My mother was much like Mr. B. Not so much in the immediate disposal of her body, but in the spiritual send off that she DEMANDED. She had notes in her will and scattered throughout the house and she had verbalized her wishes ad naseum. She wanted to be cremated and scattered. And she wanted absolutely NO funeral, NO black garments, NO sad verbage. She instructed my estranged sister and me to open her house up to all of her friends, to spend money on a catered party and to devour all the booze we could find in the house. And these instructions turned out to be the only thing my sister and I have ever agree upon in our entire lives. It was a grand send off.
Quite different, I’m sure, than Mr. B’s. But, last year, to the week, I experienced another passing which demonstrated the very issues that you and Mr. B. raise in this post.
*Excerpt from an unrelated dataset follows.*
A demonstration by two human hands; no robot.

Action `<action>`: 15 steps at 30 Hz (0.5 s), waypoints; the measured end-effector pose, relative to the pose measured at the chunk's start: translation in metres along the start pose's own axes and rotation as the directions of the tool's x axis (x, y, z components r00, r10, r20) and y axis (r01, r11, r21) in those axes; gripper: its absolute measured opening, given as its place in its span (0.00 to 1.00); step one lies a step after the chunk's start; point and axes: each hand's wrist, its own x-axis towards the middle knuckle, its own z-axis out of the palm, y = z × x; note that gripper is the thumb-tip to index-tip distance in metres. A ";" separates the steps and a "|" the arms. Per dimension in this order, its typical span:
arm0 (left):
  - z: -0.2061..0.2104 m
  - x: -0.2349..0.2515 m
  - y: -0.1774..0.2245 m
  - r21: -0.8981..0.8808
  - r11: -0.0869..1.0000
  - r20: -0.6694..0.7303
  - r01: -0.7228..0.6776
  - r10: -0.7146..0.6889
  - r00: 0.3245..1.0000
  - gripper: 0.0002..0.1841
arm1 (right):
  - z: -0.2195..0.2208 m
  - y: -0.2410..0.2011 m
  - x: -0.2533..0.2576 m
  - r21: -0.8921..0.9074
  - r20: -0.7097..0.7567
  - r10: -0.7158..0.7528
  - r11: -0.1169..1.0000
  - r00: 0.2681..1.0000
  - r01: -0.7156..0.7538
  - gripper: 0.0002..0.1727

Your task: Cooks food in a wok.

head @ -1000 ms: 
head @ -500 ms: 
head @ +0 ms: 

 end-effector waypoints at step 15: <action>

That extended “sense of presence” that you describe was given the freedom to be because the wife/woman in charge left “the body” in the room, in the house and untouched by strangers for several hours more than the rest of the family might have anticipated. I admit that I was a bit uncomfortable with this, at first, but as the hours passed, I began to understand what was really happening. And it was magical.
Thanks, Dia, for another magical commentary about death and dying.
So you experienced it too?! It IS amazing, isn’t it? I’m not sure who just died for you, but I’m sorry for the loss.
Your mother sounds like she was such a unique character. Hard to be the daughter-of perhaps, but amazing as a strong, uncompromising woman living in a patriarchal culture and age. How’s that book coming along?
The fiance of a very good friend died on July 8th, last year. We arrived at his home on July 7th. Just in time to…well, it felt like press him homeward. It felt much like birthing in reverse, assuring him that we were all there, that everything was okay, that Yes, we’d miss him, but he could go now…. How about yours???? 😉
I felt honored to be part of that whole process.
The book…tabled once again. Life has gotten in the way…other projects, distractions. Some day, I will come back to that, but not right now.